Beezo smiled and nodded, winked, smiled and nodded, let out a little laugh, nodded, and returned his attention to the hypodermic.


Lorrie realized that his fragile self-control depended upon maintaining an air of cheerful amiability, regardless of the fact that it was patently insincere. If that facade slipped at all, it would collapse entirely; his repressed self-pity and rage would then explode. Unable to control himself, he would kill her and the baby that he so much wanted.


Under these smiles and chuckles was not a lovelorn Pagliacci but a homicidal bozo.


Eyeing the contents of the vial, she asked, "What is that?"


"Just a mild sedative, a little dream juice."


His hands were large, rough, but dexterous. With the practiced efficiency of a physician, he tapped the vial and filled the syringe.


"I can't take that," she protested. "I'm in labor."
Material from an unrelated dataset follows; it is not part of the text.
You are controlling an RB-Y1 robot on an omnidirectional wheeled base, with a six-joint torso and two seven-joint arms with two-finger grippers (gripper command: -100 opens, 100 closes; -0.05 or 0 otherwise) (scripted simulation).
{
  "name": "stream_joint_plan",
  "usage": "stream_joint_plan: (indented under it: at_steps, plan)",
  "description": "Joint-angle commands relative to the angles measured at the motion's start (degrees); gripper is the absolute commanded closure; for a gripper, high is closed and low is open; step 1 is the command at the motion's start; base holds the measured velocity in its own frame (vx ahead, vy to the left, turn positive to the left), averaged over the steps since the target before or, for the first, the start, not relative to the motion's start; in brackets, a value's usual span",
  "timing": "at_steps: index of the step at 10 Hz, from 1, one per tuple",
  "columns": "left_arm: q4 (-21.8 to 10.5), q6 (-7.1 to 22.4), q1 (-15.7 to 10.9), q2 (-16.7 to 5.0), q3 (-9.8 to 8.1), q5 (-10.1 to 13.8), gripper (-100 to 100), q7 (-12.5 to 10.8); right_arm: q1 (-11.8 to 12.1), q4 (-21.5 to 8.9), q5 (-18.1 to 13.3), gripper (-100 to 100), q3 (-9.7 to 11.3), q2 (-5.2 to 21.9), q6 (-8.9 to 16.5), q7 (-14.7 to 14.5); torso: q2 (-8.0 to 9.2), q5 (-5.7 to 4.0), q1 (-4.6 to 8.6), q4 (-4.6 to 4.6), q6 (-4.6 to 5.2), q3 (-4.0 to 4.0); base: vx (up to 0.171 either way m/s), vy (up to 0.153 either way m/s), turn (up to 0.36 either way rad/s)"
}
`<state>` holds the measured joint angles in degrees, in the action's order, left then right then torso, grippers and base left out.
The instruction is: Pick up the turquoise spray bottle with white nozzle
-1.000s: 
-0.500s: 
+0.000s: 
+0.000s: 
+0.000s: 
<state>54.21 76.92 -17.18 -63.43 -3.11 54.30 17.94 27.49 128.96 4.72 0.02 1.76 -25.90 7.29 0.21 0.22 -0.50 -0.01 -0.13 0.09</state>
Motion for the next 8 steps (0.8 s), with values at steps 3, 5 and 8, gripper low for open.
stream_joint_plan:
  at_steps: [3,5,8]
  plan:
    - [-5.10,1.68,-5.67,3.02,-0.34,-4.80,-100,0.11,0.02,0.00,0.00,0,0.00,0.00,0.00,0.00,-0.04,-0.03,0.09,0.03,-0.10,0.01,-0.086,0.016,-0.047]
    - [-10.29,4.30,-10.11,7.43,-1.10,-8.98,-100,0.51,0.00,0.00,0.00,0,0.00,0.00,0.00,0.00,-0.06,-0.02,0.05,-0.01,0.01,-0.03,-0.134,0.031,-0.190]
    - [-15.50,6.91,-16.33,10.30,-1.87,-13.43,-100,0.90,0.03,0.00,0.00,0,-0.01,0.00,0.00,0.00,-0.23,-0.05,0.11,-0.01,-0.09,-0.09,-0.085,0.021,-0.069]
"Oh, worry not, dear, it's very mild. It won't much delay the baby."


"No. No, no."


"Dear girl, you're only in first-stage labor and you will be for hours yet."


"How do you know that?"


With a mischievous chuckle and a wink and a twitch of his nose, he said, "Darling, I must confess to being just a little bit naughty. A week ago, I planted a listening device in your kitchen, another in your living room, and I've been monitoring them ever since from Nedra Lamm's house across the highway."